# Hosting von Tomcat-Servern



## MichiM (9. Feb 2007)

Hi,


hab bei der Suche nach aktuellen günstigen Tomcat-Hosting-Angeboten das gefunden:

[list:46a8ab4654]http://www.internetkrone.de/index.php

Hat damit jemand Erfahrung?
Das Paket für 99 Cent schaut auf jeden Fall positiv aus, wenn ich mir die Paketbeschreibung so anschau.
(10 MB sind zwar nicht die Welt, aber die großen Ressourcen kann man ja auslagern. :wink: )

Kennt jemand weitere günstige Tomcat-Hosting-Angebote?
[/list:u:46a8ab4654]
Gruß Michi


----------



## Guest (11. Feb 2007)

Wie wär es denn mit einem virtuellen Root-Server? Ich habe meinen bei Terions.de und bezahle im Monat 6,50 Euro. Die Geschwindigkeit ist gut und die Verfügbarkeit ist sehr gut.

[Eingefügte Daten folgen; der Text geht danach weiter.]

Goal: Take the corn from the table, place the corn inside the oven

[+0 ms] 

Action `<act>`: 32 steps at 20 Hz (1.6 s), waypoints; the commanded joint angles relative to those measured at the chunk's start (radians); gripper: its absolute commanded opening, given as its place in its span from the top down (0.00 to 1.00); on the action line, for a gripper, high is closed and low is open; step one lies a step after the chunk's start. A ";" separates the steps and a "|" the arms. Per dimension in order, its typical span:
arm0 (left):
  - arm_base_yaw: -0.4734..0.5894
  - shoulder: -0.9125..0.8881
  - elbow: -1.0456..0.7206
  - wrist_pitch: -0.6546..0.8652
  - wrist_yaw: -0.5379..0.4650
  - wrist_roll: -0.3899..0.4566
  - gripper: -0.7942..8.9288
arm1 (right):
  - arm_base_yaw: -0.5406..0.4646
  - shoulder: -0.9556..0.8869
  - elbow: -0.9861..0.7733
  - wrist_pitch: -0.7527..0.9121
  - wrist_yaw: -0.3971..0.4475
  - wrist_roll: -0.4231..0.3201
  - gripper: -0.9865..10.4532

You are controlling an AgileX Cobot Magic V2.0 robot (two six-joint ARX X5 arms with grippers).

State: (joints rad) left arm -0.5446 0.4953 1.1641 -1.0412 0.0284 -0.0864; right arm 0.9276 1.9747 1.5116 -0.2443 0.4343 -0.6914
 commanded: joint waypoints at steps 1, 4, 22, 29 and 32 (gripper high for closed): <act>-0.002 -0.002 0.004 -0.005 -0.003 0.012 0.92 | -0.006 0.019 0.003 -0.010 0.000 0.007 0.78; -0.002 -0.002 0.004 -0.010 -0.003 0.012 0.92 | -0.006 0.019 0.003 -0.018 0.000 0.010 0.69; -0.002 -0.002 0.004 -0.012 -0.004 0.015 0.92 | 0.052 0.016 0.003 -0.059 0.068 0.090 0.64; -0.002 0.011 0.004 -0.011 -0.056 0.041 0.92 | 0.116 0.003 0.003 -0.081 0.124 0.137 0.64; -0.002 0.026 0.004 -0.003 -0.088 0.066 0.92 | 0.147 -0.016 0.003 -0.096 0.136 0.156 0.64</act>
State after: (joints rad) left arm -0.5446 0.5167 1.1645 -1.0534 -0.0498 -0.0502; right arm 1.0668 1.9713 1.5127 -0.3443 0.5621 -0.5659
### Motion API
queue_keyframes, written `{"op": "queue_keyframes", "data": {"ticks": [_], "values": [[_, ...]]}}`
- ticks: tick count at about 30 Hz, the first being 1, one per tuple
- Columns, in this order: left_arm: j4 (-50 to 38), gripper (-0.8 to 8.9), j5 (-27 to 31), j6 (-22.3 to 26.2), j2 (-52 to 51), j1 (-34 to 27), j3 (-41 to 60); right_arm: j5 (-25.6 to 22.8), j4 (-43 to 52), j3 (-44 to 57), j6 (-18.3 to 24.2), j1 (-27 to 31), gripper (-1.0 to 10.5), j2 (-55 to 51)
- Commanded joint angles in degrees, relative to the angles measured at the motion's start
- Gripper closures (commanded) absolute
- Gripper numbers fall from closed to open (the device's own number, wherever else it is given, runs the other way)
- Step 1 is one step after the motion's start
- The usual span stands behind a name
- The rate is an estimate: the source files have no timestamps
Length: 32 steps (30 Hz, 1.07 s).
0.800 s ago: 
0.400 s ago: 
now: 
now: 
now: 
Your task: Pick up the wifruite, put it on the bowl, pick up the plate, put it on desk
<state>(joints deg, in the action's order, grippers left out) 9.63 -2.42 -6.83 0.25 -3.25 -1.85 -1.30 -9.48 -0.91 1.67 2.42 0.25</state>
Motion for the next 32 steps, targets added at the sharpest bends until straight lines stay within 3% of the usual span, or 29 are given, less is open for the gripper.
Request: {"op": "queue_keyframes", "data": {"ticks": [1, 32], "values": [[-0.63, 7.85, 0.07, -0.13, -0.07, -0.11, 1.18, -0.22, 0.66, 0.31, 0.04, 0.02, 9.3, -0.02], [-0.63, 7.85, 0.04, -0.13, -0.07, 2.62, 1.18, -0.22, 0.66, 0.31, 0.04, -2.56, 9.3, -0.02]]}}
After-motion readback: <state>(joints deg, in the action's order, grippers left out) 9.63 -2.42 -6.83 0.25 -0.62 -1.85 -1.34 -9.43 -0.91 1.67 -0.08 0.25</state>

Für 10 Euro pro Monat bekommst du dann bei anderen Anbietern aber schon wieder deutlich bessere Angebote. Zum Beispiel Strato.de oder Server4you.de


----------



## Sanix (12. Feb 2007)

Was sind die Nachteile von virtuellen Root Servern?


----------



## Guest (12. Feb 2007)

Bei den billigen Angeboten teilt man sich die Hardware mit mehreren Benutzern. Ist man also auf eine starke Hardware angewiesen, sollte man schon ganz genau hinschauen bevor man sich einen virtuellen Root-Server mietet. Ansonsten kenne ich persönlich aber keine Nachteile. Hab meinen jetzt seit 2 Jahren und bin vollkommen zufrieden.


----------



## AlArenal (12. Feb 2007)

Sanix hat gesagt.:
			
		

> Was sind die Nachteile von virtuellen Root Servern?



Man sollte ggf. die Angaben bzgl. der Menge garantierte zugewiesenen RAMs beachten. Bei 128 MB schaut man schnell in die Röhre.


----------



## Marcel Gascoyne (13. Feb 2007)

Hmm, ich hab mir bei Strato einen echten Server gemietet, allerdings mit nur 512MB Ram, dafür kostet der Spaß auch nur 20,-.

Ein Glassfish Server läuft dort auch ohne Probleme. Gerade bei J2EE Servern sollte man darauf achten das man genügend Ram zur Verfügung hat, sonst wird es schnell eng.

Gruß,
Marcel


----------